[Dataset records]
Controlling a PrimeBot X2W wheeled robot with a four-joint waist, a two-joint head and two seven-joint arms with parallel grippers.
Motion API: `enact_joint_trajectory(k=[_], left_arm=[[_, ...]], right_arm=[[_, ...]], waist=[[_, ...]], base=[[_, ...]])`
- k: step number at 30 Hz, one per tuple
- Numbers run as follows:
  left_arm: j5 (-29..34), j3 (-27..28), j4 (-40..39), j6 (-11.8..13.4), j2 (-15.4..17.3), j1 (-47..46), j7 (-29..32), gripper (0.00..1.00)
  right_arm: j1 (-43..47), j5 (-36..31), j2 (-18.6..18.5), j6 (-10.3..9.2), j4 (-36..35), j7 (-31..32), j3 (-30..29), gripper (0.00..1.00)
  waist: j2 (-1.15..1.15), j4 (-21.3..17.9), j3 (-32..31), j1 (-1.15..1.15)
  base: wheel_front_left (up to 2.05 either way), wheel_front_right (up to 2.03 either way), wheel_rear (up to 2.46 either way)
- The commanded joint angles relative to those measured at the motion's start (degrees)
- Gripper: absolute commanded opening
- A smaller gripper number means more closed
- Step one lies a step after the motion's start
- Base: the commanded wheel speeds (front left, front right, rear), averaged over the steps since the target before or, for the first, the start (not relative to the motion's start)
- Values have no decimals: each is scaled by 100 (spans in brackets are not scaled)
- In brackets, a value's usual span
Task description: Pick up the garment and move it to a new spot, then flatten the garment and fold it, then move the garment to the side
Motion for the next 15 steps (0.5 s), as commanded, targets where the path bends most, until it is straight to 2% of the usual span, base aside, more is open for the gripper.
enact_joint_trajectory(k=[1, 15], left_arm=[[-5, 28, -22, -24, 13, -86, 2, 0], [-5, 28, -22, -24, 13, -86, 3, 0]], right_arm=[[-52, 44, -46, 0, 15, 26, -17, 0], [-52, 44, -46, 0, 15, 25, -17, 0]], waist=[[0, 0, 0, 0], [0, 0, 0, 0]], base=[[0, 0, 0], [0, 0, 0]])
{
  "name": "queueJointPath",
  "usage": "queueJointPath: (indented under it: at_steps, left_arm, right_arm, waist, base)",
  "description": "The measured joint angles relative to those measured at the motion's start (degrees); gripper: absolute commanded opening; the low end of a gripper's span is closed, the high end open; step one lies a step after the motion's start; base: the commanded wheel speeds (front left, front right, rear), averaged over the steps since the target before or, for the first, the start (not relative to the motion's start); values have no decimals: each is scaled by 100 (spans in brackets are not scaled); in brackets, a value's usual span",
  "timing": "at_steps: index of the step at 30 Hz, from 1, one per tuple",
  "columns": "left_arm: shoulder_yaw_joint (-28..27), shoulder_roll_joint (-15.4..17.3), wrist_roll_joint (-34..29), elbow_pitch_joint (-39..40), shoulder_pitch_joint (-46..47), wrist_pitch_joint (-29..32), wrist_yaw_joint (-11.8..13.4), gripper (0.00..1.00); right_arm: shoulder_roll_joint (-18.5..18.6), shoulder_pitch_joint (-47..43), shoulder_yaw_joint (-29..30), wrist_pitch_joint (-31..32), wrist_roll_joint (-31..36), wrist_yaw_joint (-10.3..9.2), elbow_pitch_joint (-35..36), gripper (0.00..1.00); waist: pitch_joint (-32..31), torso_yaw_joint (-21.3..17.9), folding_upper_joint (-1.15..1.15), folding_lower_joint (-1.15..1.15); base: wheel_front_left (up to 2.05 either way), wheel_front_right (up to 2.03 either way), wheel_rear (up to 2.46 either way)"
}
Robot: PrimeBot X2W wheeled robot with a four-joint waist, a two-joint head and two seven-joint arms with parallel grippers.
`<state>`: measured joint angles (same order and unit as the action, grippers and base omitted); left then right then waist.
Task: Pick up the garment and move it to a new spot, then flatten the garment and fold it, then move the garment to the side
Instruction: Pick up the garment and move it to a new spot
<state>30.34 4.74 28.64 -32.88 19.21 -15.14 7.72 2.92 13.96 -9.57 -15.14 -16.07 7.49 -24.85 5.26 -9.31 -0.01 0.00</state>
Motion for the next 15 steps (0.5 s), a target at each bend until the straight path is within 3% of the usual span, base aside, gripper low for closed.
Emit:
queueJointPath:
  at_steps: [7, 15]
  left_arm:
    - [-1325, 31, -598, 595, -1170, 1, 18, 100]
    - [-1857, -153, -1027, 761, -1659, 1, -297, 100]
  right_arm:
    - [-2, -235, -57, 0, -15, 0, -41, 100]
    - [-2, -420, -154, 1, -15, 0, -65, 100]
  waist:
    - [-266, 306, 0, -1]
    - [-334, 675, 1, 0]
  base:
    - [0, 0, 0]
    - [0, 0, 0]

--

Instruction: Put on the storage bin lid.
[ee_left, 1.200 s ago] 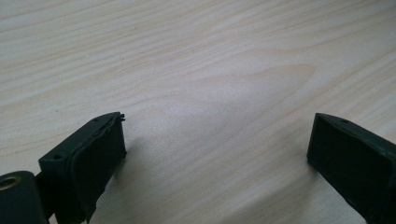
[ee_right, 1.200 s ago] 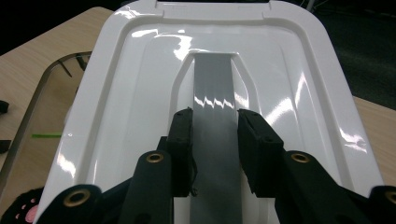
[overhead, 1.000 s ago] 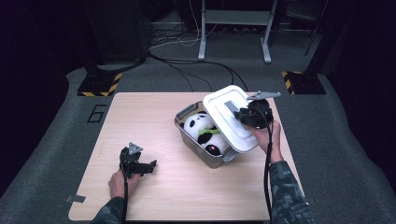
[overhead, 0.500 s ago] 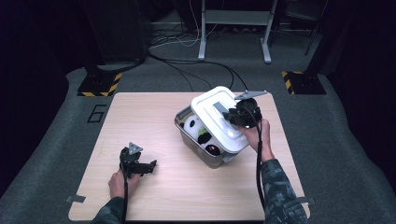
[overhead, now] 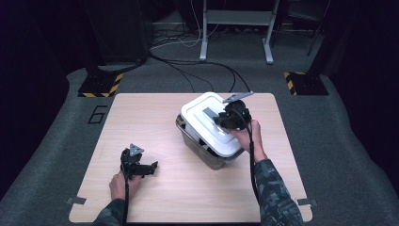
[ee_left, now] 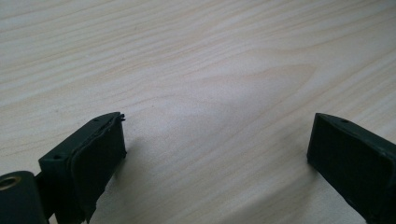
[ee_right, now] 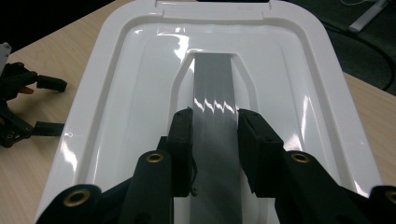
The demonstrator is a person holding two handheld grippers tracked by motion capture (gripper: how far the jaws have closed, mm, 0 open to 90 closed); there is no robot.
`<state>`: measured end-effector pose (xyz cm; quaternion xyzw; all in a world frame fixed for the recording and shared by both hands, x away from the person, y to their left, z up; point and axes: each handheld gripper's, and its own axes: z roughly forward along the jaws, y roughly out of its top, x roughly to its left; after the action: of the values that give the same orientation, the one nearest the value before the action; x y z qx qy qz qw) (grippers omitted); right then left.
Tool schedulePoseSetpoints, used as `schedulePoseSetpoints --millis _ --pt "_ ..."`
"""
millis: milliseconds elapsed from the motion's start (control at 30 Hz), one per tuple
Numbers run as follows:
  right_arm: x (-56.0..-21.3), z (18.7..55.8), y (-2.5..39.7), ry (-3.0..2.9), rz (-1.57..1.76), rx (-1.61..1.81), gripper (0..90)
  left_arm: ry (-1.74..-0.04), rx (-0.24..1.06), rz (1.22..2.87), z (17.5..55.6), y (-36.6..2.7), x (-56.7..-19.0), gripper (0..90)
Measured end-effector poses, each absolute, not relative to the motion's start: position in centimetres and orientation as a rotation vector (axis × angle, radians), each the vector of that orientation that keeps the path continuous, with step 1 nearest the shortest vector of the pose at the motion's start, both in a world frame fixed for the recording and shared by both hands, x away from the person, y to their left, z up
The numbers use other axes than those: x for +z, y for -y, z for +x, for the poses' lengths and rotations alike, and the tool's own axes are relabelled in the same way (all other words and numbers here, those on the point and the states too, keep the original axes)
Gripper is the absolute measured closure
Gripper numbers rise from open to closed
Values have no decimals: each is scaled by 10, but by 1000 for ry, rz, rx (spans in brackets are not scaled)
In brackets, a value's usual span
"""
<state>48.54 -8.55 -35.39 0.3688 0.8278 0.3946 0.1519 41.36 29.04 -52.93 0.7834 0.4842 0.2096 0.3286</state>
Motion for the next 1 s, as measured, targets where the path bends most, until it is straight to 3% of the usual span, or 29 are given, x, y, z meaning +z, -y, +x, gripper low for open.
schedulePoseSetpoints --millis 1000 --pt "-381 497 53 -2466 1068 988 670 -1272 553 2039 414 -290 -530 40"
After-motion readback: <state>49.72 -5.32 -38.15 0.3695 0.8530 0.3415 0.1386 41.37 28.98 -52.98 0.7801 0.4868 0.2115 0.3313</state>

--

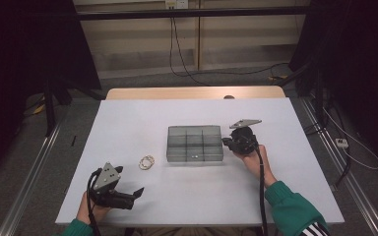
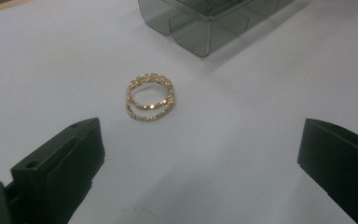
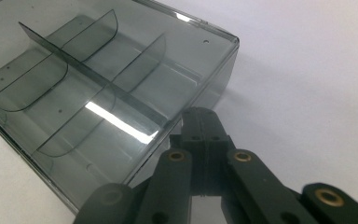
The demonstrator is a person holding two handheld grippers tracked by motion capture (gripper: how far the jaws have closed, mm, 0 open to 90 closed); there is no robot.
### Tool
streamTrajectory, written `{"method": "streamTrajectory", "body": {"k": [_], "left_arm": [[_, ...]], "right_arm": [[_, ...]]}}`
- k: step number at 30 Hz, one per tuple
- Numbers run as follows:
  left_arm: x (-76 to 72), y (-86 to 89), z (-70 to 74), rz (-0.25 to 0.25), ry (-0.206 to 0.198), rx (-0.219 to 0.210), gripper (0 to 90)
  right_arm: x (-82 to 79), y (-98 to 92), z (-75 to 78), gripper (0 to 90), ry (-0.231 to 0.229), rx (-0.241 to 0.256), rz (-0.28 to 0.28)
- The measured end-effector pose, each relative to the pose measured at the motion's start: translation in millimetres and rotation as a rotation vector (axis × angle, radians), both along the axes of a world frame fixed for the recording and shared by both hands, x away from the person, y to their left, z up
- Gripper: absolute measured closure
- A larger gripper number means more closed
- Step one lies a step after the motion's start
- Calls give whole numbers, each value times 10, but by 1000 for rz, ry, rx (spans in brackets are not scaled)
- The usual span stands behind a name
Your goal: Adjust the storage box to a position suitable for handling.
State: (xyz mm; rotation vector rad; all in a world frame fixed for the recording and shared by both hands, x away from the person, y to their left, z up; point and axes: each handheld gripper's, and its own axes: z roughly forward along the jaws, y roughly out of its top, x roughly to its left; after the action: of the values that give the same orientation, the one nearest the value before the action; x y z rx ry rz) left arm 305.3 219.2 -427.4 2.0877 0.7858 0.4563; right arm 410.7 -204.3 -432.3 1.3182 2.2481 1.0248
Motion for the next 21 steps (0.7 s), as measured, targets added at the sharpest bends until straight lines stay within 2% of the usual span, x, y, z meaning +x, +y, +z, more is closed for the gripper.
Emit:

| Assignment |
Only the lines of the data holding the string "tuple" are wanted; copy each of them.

| Exercise response |
- k: step number at 30 Hz, one per tuple
  "timing": "at_steps: index of the step at 30 Hz, from 1, one per tuple",
millis: milliseconds elapsed from the motion's start (control at 30 Hz), one per tuple
- k: step number at 30 Hz, one per tuple

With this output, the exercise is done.